Nevertheless, this study entails several limitations. The sample is retrieved solely from the CNKI database without English literature, which may restrict global perspectives; the scope is limited to CSSCI and Peking University Core journals, potentially missing some high-quality publications; keyword-based retrieval may overlook a small number of thematically consistent papers; bibliometric methods capture thematic correlations rather than causal relationships; and 2025 data are incomplete as they cover only up to October 30.

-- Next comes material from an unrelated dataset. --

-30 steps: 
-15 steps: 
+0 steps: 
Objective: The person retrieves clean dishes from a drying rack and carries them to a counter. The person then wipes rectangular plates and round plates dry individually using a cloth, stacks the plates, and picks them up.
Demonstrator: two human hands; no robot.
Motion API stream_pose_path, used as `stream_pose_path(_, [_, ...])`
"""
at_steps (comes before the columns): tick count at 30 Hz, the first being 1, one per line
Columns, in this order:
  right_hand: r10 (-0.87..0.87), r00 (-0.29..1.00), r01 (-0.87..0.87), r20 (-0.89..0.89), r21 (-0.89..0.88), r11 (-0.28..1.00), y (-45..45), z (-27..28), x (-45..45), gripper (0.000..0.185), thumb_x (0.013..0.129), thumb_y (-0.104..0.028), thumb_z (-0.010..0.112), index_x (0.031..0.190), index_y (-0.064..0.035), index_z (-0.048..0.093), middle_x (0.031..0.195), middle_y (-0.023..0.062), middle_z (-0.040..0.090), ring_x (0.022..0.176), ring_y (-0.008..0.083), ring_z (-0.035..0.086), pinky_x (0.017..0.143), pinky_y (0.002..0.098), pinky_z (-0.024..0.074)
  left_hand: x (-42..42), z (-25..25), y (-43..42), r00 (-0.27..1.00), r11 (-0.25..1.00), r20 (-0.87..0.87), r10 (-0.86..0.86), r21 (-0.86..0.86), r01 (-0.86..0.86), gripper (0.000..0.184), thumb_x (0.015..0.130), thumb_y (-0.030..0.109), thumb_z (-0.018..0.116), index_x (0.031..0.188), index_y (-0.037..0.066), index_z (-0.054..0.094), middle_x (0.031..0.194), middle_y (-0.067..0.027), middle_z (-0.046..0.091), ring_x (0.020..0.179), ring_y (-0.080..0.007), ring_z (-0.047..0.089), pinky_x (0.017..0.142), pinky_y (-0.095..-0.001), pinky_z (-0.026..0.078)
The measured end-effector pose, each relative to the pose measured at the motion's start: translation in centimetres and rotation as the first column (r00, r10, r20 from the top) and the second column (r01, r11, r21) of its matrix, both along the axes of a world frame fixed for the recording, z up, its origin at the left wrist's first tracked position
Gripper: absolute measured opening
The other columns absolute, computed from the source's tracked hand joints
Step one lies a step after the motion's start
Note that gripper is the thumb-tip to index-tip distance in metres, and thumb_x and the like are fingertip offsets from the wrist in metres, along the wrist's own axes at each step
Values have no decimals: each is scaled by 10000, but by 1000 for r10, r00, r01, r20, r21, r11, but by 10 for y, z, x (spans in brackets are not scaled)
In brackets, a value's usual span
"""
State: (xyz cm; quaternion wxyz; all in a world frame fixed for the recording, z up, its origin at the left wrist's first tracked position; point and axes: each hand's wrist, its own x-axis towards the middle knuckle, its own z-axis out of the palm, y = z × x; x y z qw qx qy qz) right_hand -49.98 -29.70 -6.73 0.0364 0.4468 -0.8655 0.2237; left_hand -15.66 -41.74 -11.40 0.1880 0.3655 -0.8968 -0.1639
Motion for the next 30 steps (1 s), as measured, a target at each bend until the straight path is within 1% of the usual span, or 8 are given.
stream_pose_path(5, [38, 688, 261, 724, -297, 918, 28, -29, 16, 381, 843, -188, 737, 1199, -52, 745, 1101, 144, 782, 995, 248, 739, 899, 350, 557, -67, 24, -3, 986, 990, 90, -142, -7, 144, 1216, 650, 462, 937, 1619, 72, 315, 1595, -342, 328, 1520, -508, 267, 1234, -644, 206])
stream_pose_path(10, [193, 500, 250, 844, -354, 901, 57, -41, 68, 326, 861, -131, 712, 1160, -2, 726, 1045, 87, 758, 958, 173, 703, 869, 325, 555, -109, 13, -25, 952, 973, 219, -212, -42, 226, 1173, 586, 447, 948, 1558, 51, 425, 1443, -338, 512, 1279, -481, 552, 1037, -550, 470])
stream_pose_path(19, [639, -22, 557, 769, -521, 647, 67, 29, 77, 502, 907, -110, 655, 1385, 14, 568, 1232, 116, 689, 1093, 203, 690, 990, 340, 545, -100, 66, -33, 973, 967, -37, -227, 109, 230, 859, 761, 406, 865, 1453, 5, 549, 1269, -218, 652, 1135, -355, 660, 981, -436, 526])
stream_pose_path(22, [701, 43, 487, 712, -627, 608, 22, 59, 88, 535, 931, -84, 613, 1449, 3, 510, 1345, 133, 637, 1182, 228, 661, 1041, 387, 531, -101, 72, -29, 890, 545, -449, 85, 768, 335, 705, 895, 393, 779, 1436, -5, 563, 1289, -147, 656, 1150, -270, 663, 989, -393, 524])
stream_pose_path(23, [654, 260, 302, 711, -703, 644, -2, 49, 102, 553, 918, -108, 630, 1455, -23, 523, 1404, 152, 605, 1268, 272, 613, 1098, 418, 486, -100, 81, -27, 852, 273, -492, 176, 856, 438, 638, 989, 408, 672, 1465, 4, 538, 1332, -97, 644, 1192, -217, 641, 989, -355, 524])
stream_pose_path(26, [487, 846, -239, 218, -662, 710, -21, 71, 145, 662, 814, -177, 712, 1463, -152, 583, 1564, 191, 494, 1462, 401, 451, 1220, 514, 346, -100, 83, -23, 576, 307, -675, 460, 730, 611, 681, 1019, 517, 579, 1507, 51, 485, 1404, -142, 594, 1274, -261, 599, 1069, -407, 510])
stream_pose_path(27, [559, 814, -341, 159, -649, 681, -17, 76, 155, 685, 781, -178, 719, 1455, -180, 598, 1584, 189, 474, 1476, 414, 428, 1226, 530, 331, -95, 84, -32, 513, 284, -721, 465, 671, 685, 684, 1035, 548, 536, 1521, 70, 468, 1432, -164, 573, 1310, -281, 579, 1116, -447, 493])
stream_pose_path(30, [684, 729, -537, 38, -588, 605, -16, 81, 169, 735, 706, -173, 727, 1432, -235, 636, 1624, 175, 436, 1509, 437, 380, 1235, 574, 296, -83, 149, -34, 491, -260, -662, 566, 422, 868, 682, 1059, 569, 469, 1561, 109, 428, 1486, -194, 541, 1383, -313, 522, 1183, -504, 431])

Overall, domestic research on industrial resilience has yielded abundant results, clarifying the core mechanisms through which the digital economy and technological innovation empower industrial resilience, constructing a multidimensional theoretical framework, and providing crucial support for the practical development of industrial resilience. However, challenges remain, including an imperfect research collaboration system, insufficient research on industrial and regional segmentation, weak empirical exploration of cutting-edge topics, and low integration with industrial resilience practices. Moving forward, research must closely align with national strategies, build upon the integration of the digital and real economies, strengthen interdisciplinary collaboration, deepen studies on industrial and regional heterogeneity, conduct refined empirical analyses focused on cutting-edge topics, adhere to a problem- and practice-oriented approach, construct multi-level analytical frameworks in conjunction with major national strategies, explore pathways to enhance industrial resilience under the dual circulation model, and establish a theoretical system of industrial resilience with Chinese characteristics.